Deuxième volet d'un triptyque consacré à l'histoire de la Roumanie sous Ceausescu, ce récit soulève encore aujourd'hui beaucoup de questions. Dans Le Roi blanc, paru en français en 2009, Dragomàn évoquait les dérives du totalitarisme racontées par un jeune garçon. L'auteur reprend cette fois le prisme d'un univers adolescent: Emma, treize ans, orpheline, est retirée brusquement de l'école par une grand-mère sortie de nulle part et emmenée aux confins de la Transylvanie. Là, la jeune femme apprend à se battre pour renverser les rumeurs qui pèsent sur le grand-père disparu.
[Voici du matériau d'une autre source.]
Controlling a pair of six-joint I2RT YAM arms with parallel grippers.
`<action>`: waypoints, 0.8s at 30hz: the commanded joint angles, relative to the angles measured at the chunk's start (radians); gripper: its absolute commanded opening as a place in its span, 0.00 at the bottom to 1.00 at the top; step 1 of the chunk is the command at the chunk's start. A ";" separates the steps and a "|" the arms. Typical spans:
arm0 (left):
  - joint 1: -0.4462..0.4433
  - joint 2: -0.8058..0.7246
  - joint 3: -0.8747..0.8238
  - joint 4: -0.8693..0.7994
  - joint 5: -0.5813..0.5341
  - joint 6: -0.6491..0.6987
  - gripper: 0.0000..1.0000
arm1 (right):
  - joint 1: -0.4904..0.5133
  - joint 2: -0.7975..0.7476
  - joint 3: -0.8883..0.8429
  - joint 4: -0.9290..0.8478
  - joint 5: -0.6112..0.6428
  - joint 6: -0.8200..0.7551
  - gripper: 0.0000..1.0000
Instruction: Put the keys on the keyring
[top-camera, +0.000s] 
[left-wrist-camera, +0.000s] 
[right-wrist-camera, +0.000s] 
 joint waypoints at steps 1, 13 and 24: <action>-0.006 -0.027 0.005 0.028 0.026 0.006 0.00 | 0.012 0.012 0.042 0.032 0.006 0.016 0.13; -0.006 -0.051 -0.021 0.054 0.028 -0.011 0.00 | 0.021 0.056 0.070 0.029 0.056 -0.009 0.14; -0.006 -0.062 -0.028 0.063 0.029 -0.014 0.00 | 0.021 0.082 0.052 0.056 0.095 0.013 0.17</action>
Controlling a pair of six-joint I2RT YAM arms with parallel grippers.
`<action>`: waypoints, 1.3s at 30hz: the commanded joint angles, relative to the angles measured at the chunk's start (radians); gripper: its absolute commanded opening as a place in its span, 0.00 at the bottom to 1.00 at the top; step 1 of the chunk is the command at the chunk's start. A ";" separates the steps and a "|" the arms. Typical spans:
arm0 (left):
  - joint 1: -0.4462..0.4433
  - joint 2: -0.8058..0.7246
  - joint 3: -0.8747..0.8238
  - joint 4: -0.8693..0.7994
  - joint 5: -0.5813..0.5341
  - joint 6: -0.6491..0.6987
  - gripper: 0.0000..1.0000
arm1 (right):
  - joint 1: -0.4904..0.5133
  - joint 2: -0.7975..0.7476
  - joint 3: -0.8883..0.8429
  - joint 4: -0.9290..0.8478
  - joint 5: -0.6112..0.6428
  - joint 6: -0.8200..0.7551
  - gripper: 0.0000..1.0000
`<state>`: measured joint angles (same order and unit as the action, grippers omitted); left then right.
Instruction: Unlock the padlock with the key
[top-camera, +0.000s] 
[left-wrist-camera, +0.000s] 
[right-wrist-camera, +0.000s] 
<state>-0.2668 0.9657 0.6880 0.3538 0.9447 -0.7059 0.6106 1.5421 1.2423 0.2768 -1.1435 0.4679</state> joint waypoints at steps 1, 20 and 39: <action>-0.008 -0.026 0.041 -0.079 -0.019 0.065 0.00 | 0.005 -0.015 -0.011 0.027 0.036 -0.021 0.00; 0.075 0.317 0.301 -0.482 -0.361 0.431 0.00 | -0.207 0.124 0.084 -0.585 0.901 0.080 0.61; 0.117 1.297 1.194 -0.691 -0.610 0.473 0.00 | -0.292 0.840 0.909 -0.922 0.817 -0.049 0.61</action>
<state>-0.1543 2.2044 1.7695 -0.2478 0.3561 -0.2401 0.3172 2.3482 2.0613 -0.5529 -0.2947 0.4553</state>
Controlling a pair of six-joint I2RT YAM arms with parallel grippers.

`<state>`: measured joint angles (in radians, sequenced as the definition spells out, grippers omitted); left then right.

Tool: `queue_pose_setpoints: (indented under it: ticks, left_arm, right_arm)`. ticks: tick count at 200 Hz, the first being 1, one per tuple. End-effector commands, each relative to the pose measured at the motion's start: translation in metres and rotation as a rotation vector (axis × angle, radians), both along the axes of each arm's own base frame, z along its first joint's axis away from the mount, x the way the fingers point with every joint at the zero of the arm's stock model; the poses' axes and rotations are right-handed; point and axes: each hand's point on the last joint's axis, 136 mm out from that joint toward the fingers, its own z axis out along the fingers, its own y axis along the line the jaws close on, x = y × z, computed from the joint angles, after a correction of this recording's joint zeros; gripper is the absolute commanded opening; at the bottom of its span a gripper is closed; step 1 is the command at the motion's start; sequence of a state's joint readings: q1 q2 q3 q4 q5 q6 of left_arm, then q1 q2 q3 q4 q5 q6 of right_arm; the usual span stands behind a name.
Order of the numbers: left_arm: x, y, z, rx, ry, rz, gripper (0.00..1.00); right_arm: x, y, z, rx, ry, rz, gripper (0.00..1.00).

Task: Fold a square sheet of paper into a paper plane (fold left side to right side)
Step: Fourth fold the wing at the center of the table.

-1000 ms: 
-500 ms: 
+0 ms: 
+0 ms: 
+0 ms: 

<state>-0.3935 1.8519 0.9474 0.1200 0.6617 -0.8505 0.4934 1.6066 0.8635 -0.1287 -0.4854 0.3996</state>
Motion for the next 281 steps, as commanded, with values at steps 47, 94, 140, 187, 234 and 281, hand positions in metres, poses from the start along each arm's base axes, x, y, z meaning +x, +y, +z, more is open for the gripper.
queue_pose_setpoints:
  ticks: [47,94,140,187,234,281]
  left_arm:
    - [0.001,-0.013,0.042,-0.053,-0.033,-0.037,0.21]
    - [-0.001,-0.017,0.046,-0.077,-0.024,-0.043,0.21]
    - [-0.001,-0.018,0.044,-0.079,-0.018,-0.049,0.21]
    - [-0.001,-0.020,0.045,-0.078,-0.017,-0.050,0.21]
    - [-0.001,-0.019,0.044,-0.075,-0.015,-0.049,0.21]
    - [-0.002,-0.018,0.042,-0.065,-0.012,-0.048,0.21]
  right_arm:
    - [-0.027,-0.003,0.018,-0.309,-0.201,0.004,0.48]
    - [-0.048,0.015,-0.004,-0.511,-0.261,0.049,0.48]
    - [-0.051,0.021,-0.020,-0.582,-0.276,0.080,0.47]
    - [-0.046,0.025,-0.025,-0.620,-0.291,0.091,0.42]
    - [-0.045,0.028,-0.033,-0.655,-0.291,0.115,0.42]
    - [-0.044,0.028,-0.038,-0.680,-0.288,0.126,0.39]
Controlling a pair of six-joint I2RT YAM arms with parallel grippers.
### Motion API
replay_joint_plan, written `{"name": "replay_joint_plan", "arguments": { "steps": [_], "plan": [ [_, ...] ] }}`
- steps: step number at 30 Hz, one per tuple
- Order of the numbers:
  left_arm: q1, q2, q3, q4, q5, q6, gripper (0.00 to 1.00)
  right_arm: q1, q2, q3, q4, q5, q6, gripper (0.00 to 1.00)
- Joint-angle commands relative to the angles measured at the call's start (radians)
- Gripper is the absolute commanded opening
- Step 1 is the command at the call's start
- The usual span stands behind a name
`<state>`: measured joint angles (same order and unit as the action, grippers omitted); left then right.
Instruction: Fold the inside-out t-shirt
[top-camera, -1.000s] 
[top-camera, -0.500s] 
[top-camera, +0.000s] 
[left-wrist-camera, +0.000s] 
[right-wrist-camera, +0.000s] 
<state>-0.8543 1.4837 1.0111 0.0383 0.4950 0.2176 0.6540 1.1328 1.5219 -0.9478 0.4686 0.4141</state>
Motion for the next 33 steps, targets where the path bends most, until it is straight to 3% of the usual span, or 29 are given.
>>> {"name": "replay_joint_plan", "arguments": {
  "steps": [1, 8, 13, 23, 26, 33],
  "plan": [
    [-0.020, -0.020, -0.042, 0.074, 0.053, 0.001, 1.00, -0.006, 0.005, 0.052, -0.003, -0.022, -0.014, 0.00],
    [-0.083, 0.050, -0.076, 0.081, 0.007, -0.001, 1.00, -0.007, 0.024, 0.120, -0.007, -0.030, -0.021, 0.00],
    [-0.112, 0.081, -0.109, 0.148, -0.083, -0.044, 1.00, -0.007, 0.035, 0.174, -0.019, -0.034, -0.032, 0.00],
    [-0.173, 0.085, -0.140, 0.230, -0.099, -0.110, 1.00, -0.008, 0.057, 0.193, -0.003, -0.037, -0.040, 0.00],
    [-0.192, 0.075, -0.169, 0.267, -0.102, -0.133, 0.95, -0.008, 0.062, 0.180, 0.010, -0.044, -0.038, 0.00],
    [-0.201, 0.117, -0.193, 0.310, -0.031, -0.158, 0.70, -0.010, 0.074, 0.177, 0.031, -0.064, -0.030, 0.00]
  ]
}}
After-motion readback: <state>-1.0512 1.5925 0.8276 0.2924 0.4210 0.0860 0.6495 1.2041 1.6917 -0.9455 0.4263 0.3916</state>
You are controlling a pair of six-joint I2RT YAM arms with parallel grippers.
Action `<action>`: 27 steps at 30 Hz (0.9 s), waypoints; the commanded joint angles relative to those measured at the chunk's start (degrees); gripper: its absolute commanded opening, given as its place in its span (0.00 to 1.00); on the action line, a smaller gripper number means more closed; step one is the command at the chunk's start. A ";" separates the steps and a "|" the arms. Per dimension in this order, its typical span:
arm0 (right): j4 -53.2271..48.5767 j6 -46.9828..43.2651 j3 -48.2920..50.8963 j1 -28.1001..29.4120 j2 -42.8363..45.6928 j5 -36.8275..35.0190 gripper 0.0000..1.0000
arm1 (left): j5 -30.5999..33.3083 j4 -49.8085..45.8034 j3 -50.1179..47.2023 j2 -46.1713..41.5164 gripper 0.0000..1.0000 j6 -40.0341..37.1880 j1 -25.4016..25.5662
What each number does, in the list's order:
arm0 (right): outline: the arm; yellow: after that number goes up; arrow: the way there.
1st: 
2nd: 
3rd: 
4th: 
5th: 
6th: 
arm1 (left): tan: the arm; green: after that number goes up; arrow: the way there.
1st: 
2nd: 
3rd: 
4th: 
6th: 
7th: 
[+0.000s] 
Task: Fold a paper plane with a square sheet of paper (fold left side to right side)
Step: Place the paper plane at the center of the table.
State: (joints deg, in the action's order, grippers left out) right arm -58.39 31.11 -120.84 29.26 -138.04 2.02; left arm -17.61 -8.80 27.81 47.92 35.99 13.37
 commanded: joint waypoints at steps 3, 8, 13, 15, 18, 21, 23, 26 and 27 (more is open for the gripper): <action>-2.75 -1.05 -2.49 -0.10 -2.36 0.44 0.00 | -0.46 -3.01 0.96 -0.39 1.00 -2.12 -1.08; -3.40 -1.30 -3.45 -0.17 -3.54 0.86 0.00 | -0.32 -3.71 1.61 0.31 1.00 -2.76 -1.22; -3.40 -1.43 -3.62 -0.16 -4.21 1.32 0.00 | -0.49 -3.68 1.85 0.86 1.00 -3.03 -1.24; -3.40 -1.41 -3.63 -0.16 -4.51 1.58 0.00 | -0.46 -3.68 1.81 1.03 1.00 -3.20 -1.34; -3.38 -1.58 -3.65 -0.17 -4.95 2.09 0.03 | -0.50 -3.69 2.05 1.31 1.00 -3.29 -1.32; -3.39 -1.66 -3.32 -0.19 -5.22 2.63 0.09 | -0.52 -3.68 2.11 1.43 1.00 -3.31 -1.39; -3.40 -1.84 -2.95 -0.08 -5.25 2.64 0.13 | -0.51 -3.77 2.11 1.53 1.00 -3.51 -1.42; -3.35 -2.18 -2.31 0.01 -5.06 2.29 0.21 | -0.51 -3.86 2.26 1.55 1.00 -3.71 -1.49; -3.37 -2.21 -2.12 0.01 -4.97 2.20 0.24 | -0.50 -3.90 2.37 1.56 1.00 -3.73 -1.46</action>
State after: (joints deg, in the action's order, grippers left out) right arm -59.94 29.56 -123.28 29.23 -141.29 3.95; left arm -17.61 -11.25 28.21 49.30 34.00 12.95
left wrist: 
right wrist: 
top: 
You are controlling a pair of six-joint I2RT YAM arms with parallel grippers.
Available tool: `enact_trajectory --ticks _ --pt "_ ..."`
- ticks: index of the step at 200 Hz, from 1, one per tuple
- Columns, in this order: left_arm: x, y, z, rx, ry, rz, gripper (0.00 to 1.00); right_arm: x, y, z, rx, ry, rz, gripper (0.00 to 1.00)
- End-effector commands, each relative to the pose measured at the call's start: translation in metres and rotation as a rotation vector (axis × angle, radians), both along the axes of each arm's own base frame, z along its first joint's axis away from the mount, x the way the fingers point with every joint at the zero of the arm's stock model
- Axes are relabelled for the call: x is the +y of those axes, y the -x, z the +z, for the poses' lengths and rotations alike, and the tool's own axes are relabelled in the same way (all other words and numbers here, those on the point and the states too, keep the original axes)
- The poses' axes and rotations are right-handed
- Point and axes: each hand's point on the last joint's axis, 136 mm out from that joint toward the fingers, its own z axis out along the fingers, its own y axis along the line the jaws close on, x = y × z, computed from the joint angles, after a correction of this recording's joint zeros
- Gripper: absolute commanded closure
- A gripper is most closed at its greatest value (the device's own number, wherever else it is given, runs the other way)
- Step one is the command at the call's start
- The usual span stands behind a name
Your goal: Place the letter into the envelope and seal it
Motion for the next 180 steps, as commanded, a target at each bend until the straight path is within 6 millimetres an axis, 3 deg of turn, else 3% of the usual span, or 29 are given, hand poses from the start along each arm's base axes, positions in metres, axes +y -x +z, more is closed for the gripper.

Curieuse et sans concession, elle s'affirme contre tous, se dépasse et transcende la perte de ses parents, allant jusqu'à se mutiler pour mieux se reconstruire. Quant à sa grand-mère, personnage fantasque, elle s'enferme dans un monde magique qu'elle dirige pour faire renaître les fantômes des disparus. Le présent narratif choisi par l'auteur et la description minutieuse de gestes ancestraux permettent au lecteur de vivre aux côtés d'Emma et, comme elle, d'écouter le monologue de la grand-mère dérouler des pans d'histoire chaotique où la désinformation et les pressions extérieures ont beau jeu.

de György Dragomàn, Éditions Gallimard, traduit du hongrois par Joëlle Dufeuilly, 527 pages.